*WHAT IS REQUIRED*.
Show, in full, each line of the data that contains "left".

★ ★ ★ ★ ★

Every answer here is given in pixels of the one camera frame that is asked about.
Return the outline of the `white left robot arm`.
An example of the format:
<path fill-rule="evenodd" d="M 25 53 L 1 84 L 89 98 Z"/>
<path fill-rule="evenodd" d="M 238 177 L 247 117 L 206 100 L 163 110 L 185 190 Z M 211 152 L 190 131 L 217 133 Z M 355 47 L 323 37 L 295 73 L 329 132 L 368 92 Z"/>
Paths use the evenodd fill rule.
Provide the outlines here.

★ ★ ★ ★ ★

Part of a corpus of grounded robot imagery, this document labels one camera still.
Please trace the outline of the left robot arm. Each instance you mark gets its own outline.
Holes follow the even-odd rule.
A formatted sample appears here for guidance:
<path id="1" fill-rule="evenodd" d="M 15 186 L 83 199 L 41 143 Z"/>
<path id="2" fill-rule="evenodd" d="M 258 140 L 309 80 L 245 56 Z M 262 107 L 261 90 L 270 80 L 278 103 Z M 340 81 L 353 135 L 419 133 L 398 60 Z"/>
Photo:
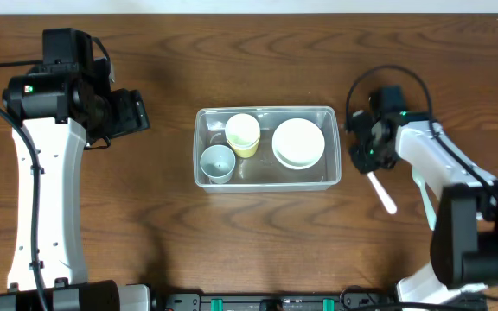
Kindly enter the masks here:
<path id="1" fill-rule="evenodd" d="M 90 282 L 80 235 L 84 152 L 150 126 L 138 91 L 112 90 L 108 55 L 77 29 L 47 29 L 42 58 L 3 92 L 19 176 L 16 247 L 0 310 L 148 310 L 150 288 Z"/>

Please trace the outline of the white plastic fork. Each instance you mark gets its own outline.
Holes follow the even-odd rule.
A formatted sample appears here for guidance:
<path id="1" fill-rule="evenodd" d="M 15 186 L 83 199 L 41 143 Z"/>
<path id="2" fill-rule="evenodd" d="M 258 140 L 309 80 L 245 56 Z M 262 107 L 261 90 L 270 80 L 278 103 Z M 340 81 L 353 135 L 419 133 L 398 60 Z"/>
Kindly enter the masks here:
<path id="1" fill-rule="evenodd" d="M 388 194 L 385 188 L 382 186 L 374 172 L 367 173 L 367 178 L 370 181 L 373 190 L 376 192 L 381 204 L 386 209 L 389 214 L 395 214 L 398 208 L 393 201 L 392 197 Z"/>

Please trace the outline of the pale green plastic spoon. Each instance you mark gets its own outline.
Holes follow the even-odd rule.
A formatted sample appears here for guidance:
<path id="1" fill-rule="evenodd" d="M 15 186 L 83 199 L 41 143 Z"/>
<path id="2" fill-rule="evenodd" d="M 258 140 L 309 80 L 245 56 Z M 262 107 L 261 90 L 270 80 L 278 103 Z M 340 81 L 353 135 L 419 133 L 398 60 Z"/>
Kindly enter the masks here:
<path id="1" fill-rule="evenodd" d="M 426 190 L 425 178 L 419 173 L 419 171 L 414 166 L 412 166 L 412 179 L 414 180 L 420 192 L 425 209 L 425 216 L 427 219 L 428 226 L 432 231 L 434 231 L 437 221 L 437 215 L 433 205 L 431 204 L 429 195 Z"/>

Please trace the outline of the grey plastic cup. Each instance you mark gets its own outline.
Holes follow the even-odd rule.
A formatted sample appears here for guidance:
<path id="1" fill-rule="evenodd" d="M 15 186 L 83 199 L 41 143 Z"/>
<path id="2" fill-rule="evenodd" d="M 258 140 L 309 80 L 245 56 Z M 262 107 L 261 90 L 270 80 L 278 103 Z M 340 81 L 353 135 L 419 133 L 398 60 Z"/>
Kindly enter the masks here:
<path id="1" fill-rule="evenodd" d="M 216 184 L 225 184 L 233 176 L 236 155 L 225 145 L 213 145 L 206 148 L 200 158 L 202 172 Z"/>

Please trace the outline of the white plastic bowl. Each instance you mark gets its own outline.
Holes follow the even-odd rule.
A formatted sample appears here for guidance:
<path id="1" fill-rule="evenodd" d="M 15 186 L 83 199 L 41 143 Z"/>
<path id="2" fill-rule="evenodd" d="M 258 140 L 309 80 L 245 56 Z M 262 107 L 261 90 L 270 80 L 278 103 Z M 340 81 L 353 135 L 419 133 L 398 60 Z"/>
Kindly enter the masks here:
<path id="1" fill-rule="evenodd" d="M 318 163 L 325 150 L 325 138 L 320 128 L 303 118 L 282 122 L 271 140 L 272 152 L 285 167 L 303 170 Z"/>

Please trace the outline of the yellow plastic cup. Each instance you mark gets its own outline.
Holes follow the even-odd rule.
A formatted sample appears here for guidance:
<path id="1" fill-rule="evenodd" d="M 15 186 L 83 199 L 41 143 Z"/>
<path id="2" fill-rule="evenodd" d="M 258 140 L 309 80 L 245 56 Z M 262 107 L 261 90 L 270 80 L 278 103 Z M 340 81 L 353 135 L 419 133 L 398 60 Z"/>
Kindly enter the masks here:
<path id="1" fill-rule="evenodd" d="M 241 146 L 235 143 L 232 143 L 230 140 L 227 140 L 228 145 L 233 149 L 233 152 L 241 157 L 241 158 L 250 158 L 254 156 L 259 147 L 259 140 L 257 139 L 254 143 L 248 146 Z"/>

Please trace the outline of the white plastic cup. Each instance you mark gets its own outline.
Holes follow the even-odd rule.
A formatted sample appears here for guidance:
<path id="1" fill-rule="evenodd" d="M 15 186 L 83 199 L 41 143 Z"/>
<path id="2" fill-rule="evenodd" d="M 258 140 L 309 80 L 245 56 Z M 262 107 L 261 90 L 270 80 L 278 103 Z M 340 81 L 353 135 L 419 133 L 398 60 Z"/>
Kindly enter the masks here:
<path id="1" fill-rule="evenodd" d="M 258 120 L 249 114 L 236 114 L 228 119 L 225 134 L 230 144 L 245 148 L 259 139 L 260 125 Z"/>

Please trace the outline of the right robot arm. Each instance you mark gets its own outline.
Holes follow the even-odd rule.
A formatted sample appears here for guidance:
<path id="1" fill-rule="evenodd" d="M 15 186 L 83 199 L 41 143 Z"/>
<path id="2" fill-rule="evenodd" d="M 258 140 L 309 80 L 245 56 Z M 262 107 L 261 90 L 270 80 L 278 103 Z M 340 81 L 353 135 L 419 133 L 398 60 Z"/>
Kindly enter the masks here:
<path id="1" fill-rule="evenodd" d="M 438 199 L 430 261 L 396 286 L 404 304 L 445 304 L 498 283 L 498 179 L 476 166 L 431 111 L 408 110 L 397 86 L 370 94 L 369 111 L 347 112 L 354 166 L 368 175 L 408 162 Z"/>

★ ★ ★ ★ ★

*SOLUTION TO THE PROBLEM*.
Return the outline of the `white left robot arm`.
Please trace the outline of the left robot arm. Each instance you mark gets its own outline.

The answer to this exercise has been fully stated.